TASK TO CARRY OUT:
Copy exactly the last part of the entries, starting from the line with "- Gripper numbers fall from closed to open" and including the final line.

(Items from a dataset)

··········

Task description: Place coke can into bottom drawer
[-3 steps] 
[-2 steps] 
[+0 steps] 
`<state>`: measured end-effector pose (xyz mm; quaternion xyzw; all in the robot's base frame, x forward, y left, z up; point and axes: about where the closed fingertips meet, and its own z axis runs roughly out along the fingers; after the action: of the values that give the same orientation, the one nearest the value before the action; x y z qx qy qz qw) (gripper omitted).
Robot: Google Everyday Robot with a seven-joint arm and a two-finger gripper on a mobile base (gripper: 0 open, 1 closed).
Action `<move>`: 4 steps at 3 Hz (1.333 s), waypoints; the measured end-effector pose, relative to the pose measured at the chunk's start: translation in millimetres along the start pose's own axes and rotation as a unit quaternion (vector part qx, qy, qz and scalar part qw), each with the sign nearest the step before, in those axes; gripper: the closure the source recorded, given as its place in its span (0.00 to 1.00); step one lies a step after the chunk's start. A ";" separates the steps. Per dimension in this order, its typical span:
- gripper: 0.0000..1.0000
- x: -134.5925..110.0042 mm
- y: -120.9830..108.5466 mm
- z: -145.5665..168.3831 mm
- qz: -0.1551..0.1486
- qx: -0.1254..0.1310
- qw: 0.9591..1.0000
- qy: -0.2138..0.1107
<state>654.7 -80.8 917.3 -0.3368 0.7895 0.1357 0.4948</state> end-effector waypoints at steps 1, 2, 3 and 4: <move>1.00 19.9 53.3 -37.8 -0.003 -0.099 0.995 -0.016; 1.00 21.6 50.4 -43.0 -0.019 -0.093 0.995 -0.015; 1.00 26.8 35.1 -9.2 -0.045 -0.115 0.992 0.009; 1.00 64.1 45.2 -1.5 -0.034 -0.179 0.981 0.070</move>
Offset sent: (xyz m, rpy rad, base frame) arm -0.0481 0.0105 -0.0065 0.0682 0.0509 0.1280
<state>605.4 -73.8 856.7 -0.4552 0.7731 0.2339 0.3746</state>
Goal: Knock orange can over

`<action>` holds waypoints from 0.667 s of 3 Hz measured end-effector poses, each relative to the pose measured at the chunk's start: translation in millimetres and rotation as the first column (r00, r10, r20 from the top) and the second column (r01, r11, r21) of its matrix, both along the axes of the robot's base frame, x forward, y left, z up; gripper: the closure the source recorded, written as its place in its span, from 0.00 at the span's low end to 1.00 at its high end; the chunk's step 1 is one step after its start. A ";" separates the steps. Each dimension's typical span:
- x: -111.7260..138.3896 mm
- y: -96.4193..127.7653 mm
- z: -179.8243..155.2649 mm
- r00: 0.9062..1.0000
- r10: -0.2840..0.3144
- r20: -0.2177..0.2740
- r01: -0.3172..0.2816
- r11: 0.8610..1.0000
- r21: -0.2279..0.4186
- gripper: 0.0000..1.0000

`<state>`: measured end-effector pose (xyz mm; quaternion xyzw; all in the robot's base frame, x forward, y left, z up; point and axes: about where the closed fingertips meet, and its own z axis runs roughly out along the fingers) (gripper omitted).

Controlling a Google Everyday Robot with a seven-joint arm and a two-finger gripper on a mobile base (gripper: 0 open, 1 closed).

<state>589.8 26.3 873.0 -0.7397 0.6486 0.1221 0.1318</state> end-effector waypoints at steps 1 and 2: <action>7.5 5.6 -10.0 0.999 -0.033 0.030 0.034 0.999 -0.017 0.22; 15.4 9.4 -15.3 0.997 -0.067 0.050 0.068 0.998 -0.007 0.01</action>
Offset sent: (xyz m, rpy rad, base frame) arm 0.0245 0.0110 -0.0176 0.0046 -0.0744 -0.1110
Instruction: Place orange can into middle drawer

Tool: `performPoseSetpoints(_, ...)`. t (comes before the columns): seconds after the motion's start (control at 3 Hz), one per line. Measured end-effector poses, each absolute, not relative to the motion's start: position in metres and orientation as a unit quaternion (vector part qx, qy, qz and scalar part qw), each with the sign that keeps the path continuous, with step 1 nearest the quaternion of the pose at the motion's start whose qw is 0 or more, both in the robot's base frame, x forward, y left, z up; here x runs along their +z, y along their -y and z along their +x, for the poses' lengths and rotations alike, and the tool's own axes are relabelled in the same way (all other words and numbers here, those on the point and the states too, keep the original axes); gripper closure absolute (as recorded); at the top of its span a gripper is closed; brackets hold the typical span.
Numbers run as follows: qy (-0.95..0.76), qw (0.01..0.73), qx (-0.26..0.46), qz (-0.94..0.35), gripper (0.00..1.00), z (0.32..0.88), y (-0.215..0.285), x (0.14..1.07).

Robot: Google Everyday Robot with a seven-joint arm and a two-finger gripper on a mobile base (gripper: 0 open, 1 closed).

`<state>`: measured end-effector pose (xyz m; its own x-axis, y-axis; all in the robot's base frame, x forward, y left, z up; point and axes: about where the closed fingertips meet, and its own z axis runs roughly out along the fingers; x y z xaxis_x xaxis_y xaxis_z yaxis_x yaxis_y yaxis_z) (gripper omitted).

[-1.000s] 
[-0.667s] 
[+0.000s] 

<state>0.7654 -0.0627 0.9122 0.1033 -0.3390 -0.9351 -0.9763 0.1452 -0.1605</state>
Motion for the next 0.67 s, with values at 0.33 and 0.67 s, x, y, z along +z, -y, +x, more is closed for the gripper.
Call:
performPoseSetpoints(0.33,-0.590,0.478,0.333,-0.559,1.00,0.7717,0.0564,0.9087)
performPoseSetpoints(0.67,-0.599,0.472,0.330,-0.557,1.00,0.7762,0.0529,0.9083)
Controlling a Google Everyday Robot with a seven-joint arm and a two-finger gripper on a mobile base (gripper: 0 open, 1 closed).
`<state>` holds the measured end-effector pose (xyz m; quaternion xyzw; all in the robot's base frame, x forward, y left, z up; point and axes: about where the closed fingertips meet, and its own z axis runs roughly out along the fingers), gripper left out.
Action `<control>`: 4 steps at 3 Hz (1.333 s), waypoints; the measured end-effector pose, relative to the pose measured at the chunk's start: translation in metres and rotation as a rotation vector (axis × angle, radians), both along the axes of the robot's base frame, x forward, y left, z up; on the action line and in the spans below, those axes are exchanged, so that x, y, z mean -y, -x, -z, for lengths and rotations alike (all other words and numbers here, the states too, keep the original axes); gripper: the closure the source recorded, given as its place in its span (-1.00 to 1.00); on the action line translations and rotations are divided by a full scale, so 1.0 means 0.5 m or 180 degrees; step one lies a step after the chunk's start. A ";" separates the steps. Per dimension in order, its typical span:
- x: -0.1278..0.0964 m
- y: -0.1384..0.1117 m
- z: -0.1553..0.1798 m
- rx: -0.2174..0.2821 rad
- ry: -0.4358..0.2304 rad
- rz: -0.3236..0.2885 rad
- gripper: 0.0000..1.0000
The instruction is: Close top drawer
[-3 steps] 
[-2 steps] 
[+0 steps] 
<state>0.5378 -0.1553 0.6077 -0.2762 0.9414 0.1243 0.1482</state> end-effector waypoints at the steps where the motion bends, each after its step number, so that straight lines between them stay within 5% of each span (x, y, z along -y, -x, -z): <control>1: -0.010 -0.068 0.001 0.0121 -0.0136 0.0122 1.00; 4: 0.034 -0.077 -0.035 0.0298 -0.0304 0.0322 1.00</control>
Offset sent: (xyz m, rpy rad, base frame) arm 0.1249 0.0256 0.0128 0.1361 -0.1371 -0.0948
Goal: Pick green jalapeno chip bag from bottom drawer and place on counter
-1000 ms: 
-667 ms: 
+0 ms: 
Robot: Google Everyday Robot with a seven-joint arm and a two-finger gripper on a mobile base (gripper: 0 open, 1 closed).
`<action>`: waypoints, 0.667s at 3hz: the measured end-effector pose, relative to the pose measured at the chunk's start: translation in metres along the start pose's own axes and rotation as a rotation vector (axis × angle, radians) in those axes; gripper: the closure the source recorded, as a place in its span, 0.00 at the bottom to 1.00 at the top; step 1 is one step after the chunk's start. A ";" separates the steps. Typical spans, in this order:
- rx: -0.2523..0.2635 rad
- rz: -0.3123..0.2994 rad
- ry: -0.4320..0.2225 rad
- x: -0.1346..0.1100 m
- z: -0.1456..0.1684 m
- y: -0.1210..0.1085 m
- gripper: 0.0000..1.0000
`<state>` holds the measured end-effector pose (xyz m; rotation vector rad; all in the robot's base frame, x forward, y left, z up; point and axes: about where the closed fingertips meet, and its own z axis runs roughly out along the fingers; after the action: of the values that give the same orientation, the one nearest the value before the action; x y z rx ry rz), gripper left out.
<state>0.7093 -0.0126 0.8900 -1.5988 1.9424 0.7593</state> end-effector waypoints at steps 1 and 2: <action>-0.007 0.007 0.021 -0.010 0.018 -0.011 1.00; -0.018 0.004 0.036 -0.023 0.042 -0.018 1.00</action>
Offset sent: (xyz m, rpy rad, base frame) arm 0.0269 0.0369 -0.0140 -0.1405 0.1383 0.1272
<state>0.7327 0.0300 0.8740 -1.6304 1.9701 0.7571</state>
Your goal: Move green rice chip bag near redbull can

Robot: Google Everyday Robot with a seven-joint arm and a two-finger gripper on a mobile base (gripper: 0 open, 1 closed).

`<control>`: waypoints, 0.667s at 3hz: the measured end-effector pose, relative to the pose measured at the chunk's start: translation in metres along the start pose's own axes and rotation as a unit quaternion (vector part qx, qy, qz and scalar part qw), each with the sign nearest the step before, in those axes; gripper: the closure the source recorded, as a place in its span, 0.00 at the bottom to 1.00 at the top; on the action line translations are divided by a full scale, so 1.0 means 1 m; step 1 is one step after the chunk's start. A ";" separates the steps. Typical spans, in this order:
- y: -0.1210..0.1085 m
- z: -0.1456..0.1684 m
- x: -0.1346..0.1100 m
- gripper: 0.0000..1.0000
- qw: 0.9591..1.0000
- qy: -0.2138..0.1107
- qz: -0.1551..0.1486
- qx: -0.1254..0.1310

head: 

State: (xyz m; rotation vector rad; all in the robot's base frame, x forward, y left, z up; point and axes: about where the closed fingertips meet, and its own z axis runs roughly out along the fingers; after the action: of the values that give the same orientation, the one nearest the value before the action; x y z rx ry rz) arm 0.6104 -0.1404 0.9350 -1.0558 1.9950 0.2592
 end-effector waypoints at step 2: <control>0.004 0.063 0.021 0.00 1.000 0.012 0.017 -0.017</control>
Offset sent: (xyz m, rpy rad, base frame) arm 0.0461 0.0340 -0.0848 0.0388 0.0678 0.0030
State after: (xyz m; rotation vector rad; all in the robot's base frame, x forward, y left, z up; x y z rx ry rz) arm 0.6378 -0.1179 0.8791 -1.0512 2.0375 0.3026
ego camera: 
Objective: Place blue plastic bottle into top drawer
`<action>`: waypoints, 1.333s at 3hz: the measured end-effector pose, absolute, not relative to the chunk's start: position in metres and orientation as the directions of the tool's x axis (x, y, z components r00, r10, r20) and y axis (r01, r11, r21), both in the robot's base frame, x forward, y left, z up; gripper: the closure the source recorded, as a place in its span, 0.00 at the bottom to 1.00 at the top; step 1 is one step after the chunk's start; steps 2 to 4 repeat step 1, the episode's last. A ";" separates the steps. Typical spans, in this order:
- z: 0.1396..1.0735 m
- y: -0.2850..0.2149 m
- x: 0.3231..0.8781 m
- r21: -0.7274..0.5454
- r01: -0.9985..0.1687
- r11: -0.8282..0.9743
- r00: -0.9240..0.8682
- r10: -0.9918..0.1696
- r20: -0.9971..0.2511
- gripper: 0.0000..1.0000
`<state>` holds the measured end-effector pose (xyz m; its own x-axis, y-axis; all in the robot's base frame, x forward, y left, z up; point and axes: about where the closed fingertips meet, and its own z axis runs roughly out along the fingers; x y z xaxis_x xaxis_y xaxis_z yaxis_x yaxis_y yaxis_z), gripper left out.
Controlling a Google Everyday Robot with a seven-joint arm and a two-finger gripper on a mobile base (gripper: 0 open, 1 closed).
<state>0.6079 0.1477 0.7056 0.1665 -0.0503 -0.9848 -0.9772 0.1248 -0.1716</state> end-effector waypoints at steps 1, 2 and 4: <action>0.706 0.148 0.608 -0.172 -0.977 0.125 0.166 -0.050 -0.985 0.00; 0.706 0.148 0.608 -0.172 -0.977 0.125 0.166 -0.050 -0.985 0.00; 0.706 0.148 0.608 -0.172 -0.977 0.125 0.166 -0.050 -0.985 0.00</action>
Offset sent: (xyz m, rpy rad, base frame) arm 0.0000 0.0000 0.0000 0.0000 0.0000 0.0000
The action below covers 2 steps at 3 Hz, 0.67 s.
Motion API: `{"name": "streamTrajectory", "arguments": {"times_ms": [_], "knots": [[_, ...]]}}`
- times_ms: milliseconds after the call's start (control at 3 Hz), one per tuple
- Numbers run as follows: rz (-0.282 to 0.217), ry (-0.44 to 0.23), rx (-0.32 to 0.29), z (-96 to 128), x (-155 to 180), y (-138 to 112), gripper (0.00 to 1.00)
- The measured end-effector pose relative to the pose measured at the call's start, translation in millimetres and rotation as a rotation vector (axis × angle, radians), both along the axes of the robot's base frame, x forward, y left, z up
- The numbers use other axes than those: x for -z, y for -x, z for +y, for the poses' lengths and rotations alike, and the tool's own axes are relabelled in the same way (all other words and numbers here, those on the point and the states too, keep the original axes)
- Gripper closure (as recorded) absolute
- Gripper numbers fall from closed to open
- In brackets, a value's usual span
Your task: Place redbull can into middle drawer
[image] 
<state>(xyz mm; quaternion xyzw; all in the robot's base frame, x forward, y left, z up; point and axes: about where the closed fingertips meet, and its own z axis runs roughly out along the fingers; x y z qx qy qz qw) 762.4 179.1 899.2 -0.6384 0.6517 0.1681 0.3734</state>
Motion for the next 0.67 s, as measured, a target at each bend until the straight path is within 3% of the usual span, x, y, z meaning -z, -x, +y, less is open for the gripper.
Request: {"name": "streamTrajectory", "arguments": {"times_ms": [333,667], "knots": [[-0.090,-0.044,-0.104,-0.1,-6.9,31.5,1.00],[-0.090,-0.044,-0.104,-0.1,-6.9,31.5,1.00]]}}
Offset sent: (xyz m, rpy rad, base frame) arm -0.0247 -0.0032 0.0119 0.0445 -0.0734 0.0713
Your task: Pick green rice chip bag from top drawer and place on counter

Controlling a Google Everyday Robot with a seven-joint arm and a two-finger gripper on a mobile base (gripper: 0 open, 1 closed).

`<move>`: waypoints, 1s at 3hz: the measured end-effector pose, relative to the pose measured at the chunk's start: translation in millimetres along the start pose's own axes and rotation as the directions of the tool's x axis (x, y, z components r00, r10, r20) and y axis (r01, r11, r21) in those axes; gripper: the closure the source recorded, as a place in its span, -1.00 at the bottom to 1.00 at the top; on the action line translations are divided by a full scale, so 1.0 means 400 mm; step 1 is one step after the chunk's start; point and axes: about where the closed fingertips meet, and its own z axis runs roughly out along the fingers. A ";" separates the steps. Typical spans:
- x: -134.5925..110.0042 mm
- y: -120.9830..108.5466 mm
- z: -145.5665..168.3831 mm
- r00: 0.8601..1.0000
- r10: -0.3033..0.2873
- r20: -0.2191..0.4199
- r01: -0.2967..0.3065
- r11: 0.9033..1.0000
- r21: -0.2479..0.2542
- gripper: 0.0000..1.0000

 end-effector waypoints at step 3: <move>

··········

THE ANSWER:
- Gripper numbers fall from closed to open
- In brackets, a value's usual span
Your task: Place redbull can into middle drawer
[image] 
<state>(xyz mm; quaternion xyzw; all in the robot's base frame, x forward, y left, z up; point and axes: about where the closed fingertips meet, and its own z axis runs roughly out along the fingers; x y z qx qy qz qw) 762.4 179.1 899.2 -0.6384 0.6517 0.1681 0.3734</state>
Motion for the next 0.67 s, as measured, a target at each bend until the straight path is within 3% of the usual span, x, y, z meaning -z, -x, +y, less is open for the gripper.
Request: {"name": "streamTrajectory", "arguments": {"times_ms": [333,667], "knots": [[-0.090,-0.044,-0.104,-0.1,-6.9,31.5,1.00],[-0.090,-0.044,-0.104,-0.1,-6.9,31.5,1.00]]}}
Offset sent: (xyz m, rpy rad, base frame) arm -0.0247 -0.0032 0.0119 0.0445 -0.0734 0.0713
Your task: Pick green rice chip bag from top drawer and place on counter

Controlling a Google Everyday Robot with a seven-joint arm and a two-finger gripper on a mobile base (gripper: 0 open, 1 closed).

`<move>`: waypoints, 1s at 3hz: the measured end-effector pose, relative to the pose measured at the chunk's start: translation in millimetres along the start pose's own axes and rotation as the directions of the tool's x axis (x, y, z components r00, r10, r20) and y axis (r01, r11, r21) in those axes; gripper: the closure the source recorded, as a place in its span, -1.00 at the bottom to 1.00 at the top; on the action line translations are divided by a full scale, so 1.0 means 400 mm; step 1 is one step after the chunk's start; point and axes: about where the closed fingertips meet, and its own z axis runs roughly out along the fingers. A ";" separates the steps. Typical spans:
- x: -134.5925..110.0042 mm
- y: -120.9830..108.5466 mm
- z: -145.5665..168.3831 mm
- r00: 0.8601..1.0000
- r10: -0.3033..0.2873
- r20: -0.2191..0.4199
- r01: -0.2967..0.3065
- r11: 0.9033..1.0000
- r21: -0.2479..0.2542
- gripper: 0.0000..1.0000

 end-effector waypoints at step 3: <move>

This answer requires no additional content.